> _Task description_: Copy out each line below exactly as it appears.
****************
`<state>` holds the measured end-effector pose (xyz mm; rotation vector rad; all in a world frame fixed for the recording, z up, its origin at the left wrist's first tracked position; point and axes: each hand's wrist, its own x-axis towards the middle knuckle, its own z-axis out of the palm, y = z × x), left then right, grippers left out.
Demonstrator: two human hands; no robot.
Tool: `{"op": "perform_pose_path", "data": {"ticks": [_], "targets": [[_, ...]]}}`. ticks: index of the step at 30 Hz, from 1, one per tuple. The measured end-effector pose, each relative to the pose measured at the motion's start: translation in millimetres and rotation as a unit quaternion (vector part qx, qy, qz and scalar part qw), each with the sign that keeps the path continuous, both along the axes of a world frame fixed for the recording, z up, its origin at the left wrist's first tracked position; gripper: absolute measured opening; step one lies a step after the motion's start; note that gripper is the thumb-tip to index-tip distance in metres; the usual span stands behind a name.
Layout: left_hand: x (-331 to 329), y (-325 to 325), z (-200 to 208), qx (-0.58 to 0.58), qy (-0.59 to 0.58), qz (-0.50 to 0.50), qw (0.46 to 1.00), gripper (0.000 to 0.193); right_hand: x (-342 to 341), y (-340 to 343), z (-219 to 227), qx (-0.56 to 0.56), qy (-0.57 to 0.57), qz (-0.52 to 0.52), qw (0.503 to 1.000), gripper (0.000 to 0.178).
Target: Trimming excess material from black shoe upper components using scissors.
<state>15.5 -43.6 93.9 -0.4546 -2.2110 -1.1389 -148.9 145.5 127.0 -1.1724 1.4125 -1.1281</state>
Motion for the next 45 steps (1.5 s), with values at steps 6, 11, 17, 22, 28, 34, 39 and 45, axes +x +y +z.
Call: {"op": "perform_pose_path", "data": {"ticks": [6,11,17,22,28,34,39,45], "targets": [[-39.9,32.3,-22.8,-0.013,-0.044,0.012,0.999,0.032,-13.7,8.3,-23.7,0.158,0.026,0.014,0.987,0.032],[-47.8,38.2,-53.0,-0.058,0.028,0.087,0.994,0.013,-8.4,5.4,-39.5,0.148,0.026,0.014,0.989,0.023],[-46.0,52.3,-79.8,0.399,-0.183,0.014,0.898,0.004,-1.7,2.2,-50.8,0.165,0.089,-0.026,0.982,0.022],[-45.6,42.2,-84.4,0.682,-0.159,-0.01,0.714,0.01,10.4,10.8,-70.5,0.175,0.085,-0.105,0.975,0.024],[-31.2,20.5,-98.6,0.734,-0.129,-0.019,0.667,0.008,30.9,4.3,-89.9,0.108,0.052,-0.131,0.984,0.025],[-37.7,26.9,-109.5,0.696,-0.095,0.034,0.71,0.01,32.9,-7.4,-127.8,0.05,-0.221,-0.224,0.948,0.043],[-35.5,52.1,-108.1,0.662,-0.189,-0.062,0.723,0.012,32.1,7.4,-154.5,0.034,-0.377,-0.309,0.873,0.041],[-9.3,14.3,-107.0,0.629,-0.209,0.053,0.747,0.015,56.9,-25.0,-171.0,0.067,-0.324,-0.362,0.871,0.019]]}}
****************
> _Exercise output_:
`<state>` holds the measured end-effector pose (xyz mm; rotation vector rad; all in a world frame fixed for the recording, z up, its origin at the left wrist's first tracked position; point and axes: each hand's wrist, its own x-axis towards the middle knuckle, its own z-axis out of the palm, y = z × x), left then right, grippers left out.
Demonstrator: two human hands; no robot.
Tool: `{"op": "perform_pose_path", "data": {"ticks": [_], "targets": [[_, ...]]}}`. ticks: index of the step at 30 Hz, from 1, one per tuple. The measured end-effector pose, each relative to the pose measured at the motion's start: translation in millimetres and rotation as a unit quaternion (vector part qx, qy, qz and scalar part qw), each with the sign that keeps the path continuous, both along the axes of a world frame fixed for the recording, z up, its origin at the left wrist's first tracked position; gripper: absolute measured opening; step one lies a step after the motion's start; note that gripper is the thumb-tip to index-tip distance in metres; the usual span stands behind a name.
Layout: left_hand: x (-331 to 329), y (-325 to 325), z (-200 to 208), qx (-0.58 to 0.58), qy (-0.59 to 0.58), qz (-0.50 to 0.50), qw (0.46 to 1.00), gripper (0.000 to 0.193); right_hand: x (-342 to 341), y (-340 to 343), z (-219 to 227), qx (-0.56 to 0.56), qy (-0.57 to 0.57), qz (-0.52 to 0.52), qw (0.503 to 1.000), gripper (0.000 to 0.178).
Target: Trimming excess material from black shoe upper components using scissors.
<state>15.5 -43.6 93.9 -0.4546 -2.2110 -1.1389 -148.9 145.5 127.0 -1.1724 1.4125 -1.1281</state>
Motion for the next 45 steps (1.5 s), with values at steps 6, 11, 17, 22, 28, 34, 39 and 45, axes +x +y +z.
Call: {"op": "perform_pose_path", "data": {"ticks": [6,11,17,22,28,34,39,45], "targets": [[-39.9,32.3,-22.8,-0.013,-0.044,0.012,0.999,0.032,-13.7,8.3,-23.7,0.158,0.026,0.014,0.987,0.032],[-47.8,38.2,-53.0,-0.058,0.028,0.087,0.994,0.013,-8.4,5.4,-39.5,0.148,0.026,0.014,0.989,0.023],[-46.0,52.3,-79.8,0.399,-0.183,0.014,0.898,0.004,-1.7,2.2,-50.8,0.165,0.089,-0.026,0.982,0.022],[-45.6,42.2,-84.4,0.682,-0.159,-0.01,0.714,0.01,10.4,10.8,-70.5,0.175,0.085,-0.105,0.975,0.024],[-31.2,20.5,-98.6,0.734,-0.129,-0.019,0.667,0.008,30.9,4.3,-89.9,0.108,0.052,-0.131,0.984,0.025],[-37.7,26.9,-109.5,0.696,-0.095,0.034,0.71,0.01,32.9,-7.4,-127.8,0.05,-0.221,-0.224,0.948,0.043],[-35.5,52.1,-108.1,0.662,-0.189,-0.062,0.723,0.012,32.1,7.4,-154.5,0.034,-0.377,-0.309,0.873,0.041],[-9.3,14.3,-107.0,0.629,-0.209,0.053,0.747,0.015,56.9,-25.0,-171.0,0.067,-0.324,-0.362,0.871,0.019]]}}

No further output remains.